In issuing the award for his compromise with Democrats, the foundation wrote: “Although he recognized the 1990 budget deal might doom his prospects for reelection, he did what he thought was best for the country and has since been credited with helping to lay the foundation of the economic growth of the 1990s that followed.”
A major accomplishment of Bush’s presidency can be seen every day across America – from the cut-away curbs on street intersections to the ramps outside buildings that allow access to those confined to wheelchairs.
They were mandated by the 1990 Americans With Disabilities Act, the law Bush signed that barred discrimination against the disabled in the workplace and ensured them equal access to public accommodations.
Bush backed the law despite concerns from some conservatives in his party about the cost and potential litigation.
Bush was born on June 12, 1924, in Milton, Massachusetts, into a patrician New England family, the son of financier Prescott Bush, who later would be elected to the U.S. Senate from Connecticut, and Dorothy Bush.
He grew up in the posh New York City suburb of Greenwich, Connecticut, and was educated at exclusive private schools and Yale University.
Bush came to know war firsthand, leaving school at 18 to become the Navy’s youngest pilot in World War Two. He flew 58 missions off carriers in the Pacific, was shot down at sea and rescued by a U.S. submarine.
As the war neared an end in January 1945, Bush married sweetheart Barbara Pierce. They had six children.
After the war, Bush rejected a Wall Street job and, aided by his father’s business connections, moved to West Texas to start an oil drilling firm.
He made a fortune and began a rise to national prominence by winning elections to the U.S. House of Representatives from Texas in 1966 and 1968.
He lost two races for a U.S. Senate seat but Bush’s star continued to rise within the Republican Party.

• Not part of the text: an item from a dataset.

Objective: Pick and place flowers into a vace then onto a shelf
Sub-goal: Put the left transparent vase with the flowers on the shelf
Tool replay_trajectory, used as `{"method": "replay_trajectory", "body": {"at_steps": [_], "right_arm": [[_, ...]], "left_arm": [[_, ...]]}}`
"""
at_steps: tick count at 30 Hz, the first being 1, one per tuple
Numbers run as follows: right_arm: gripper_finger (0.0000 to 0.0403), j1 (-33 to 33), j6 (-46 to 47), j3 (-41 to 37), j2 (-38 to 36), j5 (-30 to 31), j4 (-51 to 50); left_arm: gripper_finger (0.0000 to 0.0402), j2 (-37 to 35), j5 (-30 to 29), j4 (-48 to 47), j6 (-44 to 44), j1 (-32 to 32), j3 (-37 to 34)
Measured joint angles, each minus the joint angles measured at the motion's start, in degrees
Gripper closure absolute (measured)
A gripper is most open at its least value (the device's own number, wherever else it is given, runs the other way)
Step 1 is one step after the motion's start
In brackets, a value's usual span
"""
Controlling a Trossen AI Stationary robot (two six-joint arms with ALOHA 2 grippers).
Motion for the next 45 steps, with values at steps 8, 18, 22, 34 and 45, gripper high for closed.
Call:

President Richard Nixon appointed him ambassador to the United Nations in 1971 and two years later Bush became chairman of the Republican National Committee. Another Republican president, Gerald Ford, appointed him as an envoy to China in 1974 and then director of the CIA.
Bush was credited with helping to restore morale after the CIA had undergone investigations into illegal and unauthorized activities. In 1998, the agency’s headquarters in Langley, Virginia, was named the George Bush Center for Intelligence.
The elder Bush returned to the White House in 2011. President Barack Obama gave him the Presidential Medal of Freedom, the nation’s highest civilian award.
A tall, athletic man with a friendly manner, Bush had played baseball at Yale and was fond of jogging, golf and fast boats. He loved pitching horseshoes, hunting, fishing and spending time at the family’s seaside home in Maine.
Bush kept an active life until his later years. He gave speeches and went tandem skydiving to celebrate his 75th, 80th, 85th and 90th birthdays.
Bush had kept a low public profile after George W. won the presidency in 2000 so his son would not be seen as merely an adjunct to his father. But when seen in public, such as during his son’s swearing-in on the Capitol steps in January 2001, the father could not hide his pride.
In 2014, George W. Bush penned “41 – A Portrait of My Father,” a book he called a “love story” about his dad.
“He was daring and courageous, always seeking new adventures and new challenges,” the son wrote, describing his father as a humble family man who was “determined to live his life to the fullest – to the very end.”